To do:
From the line containing "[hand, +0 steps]" to the end of the data, retype every line exactly and nothing else. Drop the pictures.

Provided data:
◇ ◇ ◇ ◇ ◇
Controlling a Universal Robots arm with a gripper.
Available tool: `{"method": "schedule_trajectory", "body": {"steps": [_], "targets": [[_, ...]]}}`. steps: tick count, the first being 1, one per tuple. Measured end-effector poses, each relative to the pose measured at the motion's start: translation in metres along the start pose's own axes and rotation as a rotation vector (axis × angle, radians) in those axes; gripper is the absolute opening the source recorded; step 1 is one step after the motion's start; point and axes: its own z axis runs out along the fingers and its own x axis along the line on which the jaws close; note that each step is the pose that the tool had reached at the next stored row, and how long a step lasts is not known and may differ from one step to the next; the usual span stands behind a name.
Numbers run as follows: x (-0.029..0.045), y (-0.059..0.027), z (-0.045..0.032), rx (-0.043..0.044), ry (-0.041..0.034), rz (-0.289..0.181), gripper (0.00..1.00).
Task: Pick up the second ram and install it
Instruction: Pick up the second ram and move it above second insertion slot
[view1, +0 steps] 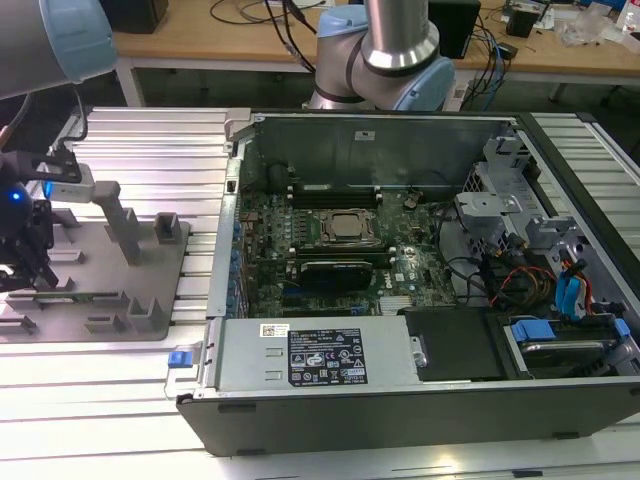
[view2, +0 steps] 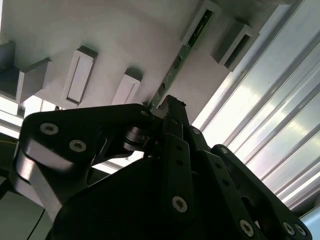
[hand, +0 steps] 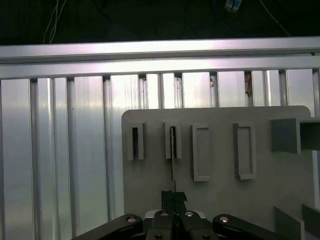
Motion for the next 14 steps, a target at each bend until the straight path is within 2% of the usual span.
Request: {"method": "schedule_trajectory", "body": {"steps": [5,8,14], "targets": [[0.0002,0.0003,0.0095,0.0005,0.0003,-0.009,0.08],[-0.0004,0.0012,0.0113,0.0003,0.0013,-0.041,0.08],[-0.0008,0.0030,0.0116,0.0002,0.0023,-0.042,0.08]]}}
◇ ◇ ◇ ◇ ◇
Output below:
[hand, +0 steps] 
Motion for the next 14 steps, a target at each bend until the straight path is within 2% of the usual span.
Request: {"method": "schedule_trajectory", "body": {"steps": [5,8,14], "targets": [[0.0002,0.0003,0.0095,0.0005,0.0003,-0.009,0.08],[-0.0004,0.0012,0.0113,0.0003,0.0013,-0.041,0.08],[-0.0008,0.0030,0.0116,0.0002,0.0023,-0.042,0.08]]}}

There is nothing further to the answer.